Why "Longest Common Subsequence" prohibits "substitution" using edit distance methodology

264 Views Asked by At

Edit distance is a famous class of problems including:

Different types of edit distance allow different sets of string operations. For instance:

  1. The Levenshtein distance allows deletion, insertion and substitution.
  2. The longest common subsequence (LCS) distance allows only insertion and deletion, not substitution.
  3. The Hamming distance allows only substitution. Hence, it only applies to strings of the same length.
  4. The Damerau–Levenshtein distance allows insertion, deletion, substitution, and the transposition (swapping) of two adjacent characters.
  5. The Jaro distance allows only transposition.

Source

It mentions:

The longest common subsequence (LCS) distance allows only insertion and deletion, not substitution.

My doubts:

  1. I am confused as to why it does not allow substitution. As far as I understand the algorithm, if there is a character that can be potentially matched to a character in the target string, it won't be substituted or deleted.

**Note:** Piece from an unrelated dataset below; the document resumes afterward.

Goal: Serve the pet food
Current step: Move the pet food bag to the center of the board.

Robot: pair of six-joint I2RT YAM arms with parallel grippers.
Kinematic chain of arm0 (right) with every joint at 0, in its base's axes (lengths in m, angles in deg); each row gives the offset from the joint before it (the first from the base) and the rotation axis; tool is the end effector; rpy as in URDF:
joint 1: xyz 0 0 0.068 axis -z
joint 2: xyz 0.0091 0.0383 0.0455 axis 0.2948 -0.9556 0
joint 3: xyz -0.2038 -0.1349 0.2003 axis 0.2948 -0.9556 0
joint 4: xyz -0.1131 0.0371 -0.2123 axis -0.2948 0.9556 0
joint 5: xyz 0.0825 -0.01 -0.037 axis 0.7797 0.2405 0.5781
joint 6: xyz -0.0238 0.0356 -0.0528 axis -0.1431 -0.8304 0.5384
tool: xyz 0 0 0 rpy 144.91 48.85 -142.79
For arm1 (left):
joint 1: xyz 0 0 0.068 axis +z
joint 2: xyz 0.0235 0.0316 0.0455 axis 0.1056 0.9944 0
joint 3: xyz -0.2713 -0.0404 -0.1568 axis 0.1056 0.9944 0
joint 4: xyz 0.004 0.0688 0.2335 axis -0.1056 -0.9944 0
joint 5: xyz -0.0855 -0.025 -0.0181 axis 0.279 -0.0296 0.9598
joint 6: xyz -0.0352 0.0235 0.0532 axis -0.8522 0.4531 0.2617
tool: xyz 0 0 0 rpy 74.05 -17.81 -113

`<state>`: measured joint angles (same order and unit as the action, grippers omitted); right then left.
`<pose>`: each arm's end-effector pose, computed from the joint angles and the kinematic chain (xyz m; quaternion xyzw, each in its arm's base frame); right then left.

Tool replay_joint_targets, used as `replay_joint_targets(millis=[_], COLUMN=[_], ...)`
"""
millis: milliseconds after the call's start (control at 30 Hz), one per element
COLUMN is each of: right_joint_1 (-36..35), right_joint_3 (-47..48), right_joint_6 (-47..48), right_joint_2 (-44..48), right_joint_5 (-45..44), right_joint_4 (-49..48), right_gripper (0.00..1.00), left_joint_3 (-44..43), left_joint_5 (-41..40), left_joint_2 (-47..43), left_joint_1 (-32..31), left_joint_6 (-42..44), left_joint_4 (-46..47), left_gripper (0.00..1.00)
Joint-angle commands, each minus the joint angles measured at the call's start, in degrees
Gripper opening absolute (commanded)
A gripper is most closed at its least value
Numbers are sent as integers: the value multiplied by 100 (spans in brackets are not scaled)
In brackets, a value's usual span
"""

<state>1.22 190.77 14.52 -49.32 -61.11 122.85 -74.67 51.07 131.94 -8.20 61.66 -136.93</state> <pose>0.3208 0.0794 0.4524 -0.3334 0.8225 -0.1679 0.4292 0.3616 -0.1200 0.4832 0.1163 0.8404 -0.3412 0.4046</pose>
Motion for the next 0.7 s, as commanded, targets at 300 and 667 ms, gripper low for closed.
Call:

  2. Why does it allow deletion and insertion? Can't it happen that a matching character is deleted because it occurs later in the target string?

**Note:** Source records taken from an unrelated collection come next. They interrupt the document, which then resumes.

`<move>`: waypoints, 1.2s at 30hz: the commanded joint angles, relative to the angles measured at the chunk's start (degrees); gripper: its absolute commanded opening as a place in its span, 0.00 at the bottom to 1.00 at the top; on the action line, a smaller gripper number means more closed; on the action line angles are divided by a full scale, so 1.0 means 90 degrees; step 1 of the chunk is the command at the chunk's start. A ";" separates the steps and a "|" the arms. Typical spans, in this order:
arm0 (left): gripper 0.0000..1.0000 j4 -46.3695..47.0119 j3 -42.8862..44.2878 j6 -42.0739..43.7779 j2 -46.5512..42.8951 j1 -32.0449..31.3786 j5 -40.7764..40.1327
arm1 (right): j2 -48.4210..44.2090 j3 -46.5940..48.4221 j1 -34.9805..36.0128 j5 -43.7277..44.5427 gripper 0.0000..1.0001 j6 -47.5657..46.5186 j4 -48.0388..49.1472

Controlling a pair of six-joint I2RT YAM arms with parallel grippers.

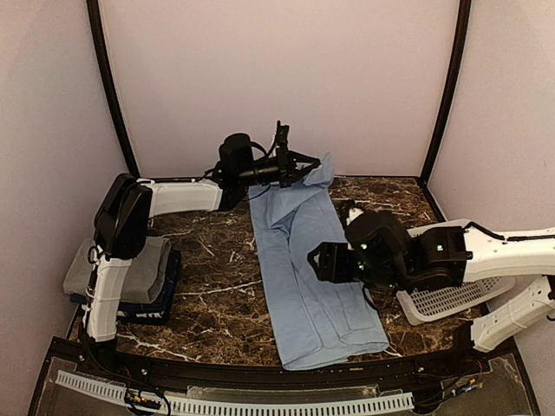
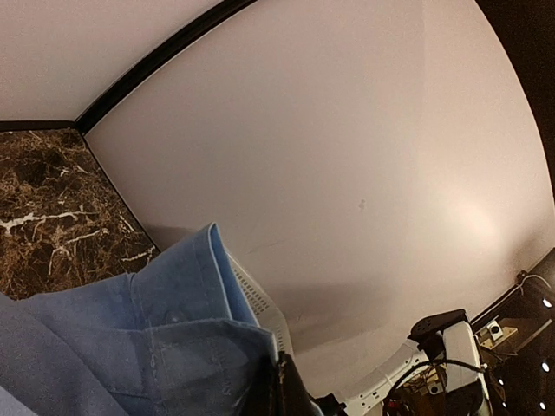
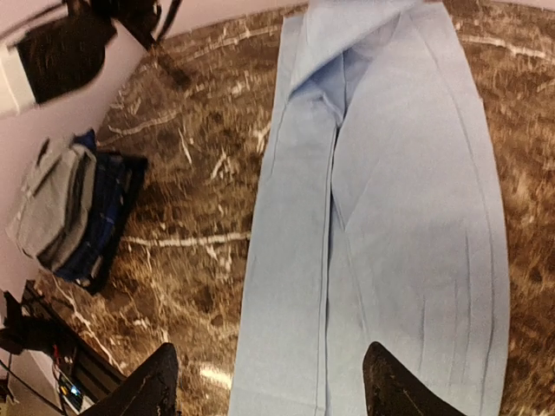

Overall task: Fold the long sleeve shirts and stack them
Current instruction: Pass from the left arm to the right

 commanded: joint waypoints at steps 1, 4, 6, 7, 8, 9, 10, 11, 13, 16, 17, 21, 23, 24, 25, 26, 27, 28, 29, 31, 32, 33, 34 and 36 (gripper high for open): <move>0.00 -0.0013 -0.0240 0.0459 -0.1057 -0.0011 0.0466 | -0.0717 0.0218 -0.1169 -0.0376 0.70 -0.1949 0.1108; 0.00 -0.0202 -0.0404 0.0689 -0.1202 -0.0011 0.0737 | -0.0915 0.0318 -0.1933 -0.0945 0.69 -0.3080 0.1549; 0.00 -0.0459 -0.0428 0.0818 -0.1246 -0.0010 0.0985 | -0.0905 0.0388 -0.2462 -0.1450 0.71 -0.3726 0.1693; 0.00 -0.0490 -0.0441 0.0838 -0.1254 -0.0006 0.1070 | -0.0887 0.0415 -0.2775 -0.1840 0.71 -0.3953 0.1757; 0.00 -0.0489 -0.0494 0.0866 -0.1271 -0.0007 0.1255 | -0.0850 0.0429 -0.3100 -0.2321 0.71 -0.4126 0.1859; 0.00 -0.0476 -0.0559 0.0872 -0.1281 -0.0004 0.1356 | -0.0829 0.0421 -0.3379 -0.2755 0.71 -0.4264 0.1985; 0.00 -0.0458 -0.0585 0.0901 -0.1302 -0.0002 0.1547 | -0.0800 0.0402 -0.3641 -0.3111 0.71 -0.4376 0.2119; 0.00 -0.0460 -0.0635 0.0924 -0.1312 -0.0002 0.1653 | -0.0780 0.0395 -0.3831 -0.3544 0.71 -0.4500 0.2274; 0.00 -0.0556 -0.0706 0.1044 -0.1362 -0.0004 0.1910 | -0.0768 0.0362 -0.4074 -0.4246 0.72 -0.4781 0.2556; 0.00 -0.0978 -0.0735 0.1447 -0.1451 -0.0005 0.2232 | -0.0724 0.0394 -0.4145 -0.4835 0.73 -0.5245 0.2815; 0.00 -0.1096 -0.0715 0.1553 -0.1483 -0.0007 0.2284 | -0.0680 0.0408 -0.4145 -0.4954 0.73 -0.5399 0.2827; 0.00 -0.1929 -0.0637 0.2252 -0.1601 -0.0008 0.2621 | -0.0632 0.0363 -0.4149 -0.5345 0.75 -0.5896 0.2815; 0.00 -0.2535 -0.0580 0.2726 -0.1667 -0.0001 0.2776 | -0.0668 0.0299 -0.4147 -0.5438 0.77 -0.6123 0.2796; 0.00 -0.2946 -0.0546 0.3061 -0.1670 0.0004 0.2829 | -0.0689 0.0271 -0.4150 -0.5486 0.78 -0.6256 0.2781; 0.00 -0.3332 -0.0494 0.3372 -0.1692 0.0000 0.2928 | -0.0685 0.0257 -0.4146 -0.5524 0.79 -0.6359 0.2751; 0.00 -0.3513 -0.0484 0.3507 -0.1702 -0.0001 0.2969 | -0.0686 0.0242 -0.4145 -0.5561 0.80 -0.6465 0.2716; 0.00 -0.3833 -0.0459 0.3796 -0.1717 -0.0001 0.3051 | -0.0684 0.0223 -0.4147 -0.5638 0.80 -0.6588 0.2690; 0.00 -0.3983 -0.0453 0.3934 -0.1724 -0.0001 0.3089 | -0.0667 0.0197 -0.4136 -0.5703 0.81 -0.6680 0.2679; 0.00 -0.4241 -0.0448 0.4157 -0.1732 -0.0009 0.3166 | -0.0642 0.0176 -0.4135 -0.5826 0.81 -0.6825 0.2659; 0.00 -0.4629 -0.0437 0.4490 -0.1735 -0.0008 0.3258 | -0.0603 0.0100 -0.4105 -0.6087 0.79 -0.7079 0.2685; 0.00 -0.4757 -0.0435 0.4593 -0.1738 -0.0010 0.3295 | -0.0594 0.0036 -0.4076 -0.6177 0.79 -0.7214 0.2717; 0.00 -0.5010 -0.0435 0.4783 -0.1741 -0.0006 0.3367 | -0.0559 -0.0011 -0.4025 -0.6228 0.78 -0.7341 0.2737; 0.00 -0.5134 -0.0429 0.4896 -0.1746 -0.0009 0.3408 | -0.0524 -0.0048 -0.3984 -0.6256 0.77 -0.7469 0.2727; 0.00 -0.5534 -0.0434 0.5249 -0.1769 -0.0011 0.3467 | -0.0414 -0.0044 -0.3916 -0.6222 0.75 -0.7650 0.2648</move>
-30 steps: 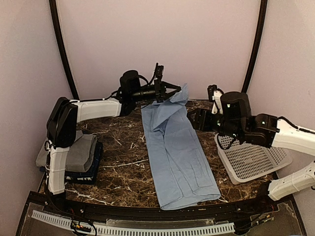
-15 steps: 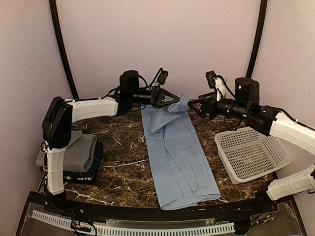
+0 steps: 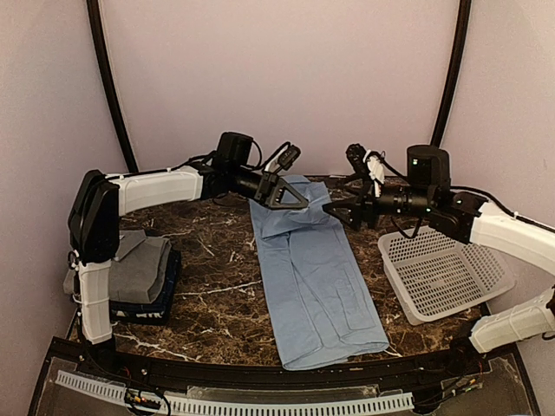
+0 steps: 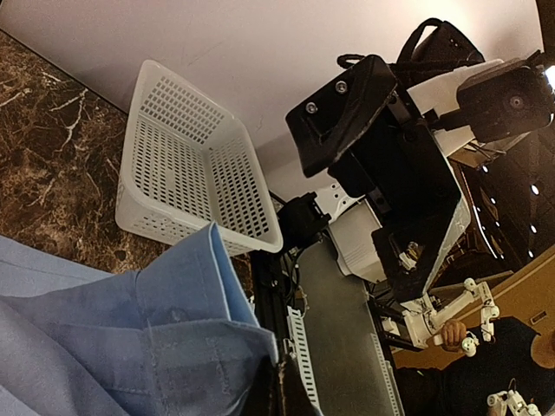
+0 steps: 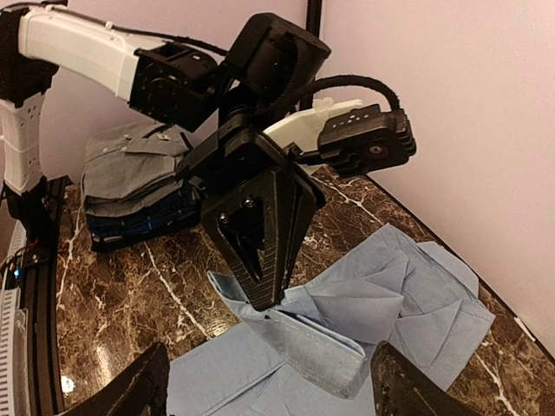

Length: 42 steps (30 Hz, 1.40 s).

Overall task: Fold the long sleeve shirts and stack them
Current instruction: Pass from the left arm to the right

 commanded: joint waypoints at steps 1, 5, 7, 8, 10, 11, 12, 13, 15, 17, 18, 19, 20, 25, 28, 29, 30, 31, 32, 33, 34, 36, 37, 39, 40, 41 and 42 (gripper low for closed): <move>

I am having a hard time understanding this. For analysis purposes, I have written an algorithm which displays the solution in a grid, like so (It displays trail in color but can't show on SO):

$ java dynamic_programming.EditDistance republicans democrats true
|  |  |d |e |m |o |c |r |a |t |s |
|  |0 |1 |2 |3 |4 |5 |6 |7 |8 |9 |
|r |1 |2 |3 |4 |5 |6 |5 |6 |7 |8 |
|e |2 |3 |2 |3 |4 |5 |6 |7 |8 |9 |
|p |3 |4 |3 |4 |5 |6 |7 |8 |9 |10|
|u |4 |5 |4 |5 |6 |7 |8 |9 |10|11|
|b |5 |6 |5 |6 |7 |8 |9 |10|11|12|
|l |6 |7 |6 |7 |8 |9 |10|11|12|13|
|i |7 |8 |7 |8 |9 |10|11|12|13|14|
|c |8 |9 |8 |9 |10|9 |10|11|12|13|
|a |9 |10|9 |10|11|10|11|10|11|12|
|n |10|11|10|11|12|11|12|11|12|13|
|s |11|12|11|12|13|12|13|12|13|12|
=========================
12 // (New Edit Distance, Without Substitution)
2

There are 2 best solutions below

7
JamieNguyen On

It's an interesting question. Let me try to clarify what do you mean by insertion, deletion and substitution. Consider this code for Levenshtein distance that considers the whole set of operations

  for j from 1 to n:
    for i from 1 to m:
      if s[i] = t[j]:
        substitutionCost := 0
      else:
        substitutionCost := 1

      d[i, j] := minimum(d[i-1, j] + 1,                   // deletion
                         d[i, j-1] + 1,                   // insertion
                         d[i-1, j-1] + substitutionCost)  // substitution

For the Levenshtein distance, substitution is allowed, therefore if s[i] != t[j] then we should, in fact, use the substitution here since it incurs the cost of 1 unit (in other words, d[i][j] - d[i-1][j-1] <= 1). However, in the LCS distance, you may observe that substitution is not allowed, and d[i][j] - d[i-1][j-1] <= 2, or to say that the cost of up to 2 can be incurred going from d[i-1][j-1] to d[i][j]. This is intuitively true for LCS if you imagine a tracable version of LCS.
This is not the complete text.